The result should be every line of the listing that holds the word "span".

─── DATA SECTION

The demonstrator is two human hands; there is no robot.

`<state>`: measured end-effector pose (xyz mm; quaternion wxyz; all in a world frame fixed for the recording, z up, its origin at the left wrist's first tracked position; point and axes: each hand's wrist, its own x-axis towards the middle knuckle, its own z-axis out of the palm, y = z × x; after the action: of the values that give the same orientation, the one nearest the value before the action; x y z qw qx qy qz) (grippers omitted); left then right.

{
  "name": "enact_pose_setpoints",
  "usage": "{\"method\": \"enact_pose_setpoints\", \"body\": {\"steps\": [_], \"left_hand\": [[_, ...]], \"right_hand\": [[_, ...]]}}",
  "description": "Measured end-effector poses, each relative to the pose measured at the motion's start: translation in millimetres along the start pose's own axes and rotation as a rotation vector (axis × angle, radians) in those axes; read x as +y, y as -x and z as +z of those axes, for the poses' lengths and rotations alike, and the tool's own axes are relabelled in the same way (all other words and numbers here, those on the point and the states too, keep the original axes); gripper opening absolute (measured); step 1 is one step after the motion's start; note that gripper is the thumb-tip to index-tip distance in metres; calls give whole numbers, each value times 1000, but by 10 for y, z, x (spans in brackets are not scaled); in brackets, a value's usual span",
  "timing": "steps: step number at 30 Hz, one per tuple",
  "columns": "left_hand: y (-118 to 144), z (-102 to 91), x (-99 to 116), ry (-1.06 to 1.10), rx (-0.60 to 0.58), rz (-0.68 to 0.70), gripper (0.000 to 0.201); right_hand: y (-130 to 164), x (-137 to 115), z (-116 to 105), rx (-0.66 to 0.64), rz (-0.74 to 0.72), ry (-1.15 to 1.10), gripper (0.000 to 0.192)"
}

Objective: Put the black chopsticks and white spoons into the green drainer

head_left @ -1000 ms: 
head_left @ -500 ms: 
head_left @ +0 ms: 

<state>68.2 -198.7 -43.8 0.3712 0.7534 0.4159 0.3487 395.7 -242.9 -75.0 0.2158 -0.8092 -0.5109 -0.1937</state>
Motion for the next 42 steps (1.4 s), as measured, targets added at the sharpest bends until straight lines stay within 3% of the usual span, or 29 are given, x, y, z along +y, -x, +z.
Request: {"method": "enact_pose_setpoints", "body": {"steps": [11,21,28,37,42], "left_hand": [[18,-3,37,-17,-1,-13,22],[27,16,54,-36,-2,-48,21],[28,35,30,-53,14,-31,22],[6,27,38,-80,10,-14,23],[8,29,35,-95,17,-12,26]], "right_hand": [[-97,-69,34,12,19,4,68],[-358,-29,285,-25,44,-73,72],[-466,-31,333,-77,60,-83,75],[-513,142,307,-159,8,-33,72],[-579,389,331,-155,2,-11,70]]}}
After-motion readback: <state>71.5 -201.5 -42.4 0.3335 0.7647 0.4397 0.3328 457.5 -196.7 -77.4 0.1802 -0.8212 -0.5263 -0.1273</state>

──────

| OUTPUT FOR THIS EXERCISE |
  "description": "Measured end-effector poses, each relative to the pose measured at the motion's start: translation in millimetres along the start pose's own axes and rotation as a rotation vector (axis × angle, radians) in those axes; read x as +y, y as -x and z as +z of those axes, for the poses' lengths and rotations alike, and the tool's own axes are relabelled in the same way (all other words and numbers here, those on the point and the states too, keep the original axes); gripper opening absolute (measured); step 1 is one step after the motion's start; note that gripper is the thumb-tip to index-tip distance in metres; calls give whole numbers, each value times 1000, but by 10 for y, z, x (spans in brackets are not scaled); in brackets, a value's usual span",
Motion for the next 42 steps (1.4 s), as measured, targets added at the sharpest bends until straight lines stay within 3% of the usual span, or 29 are given, x, y, z along +y, -x, +z.

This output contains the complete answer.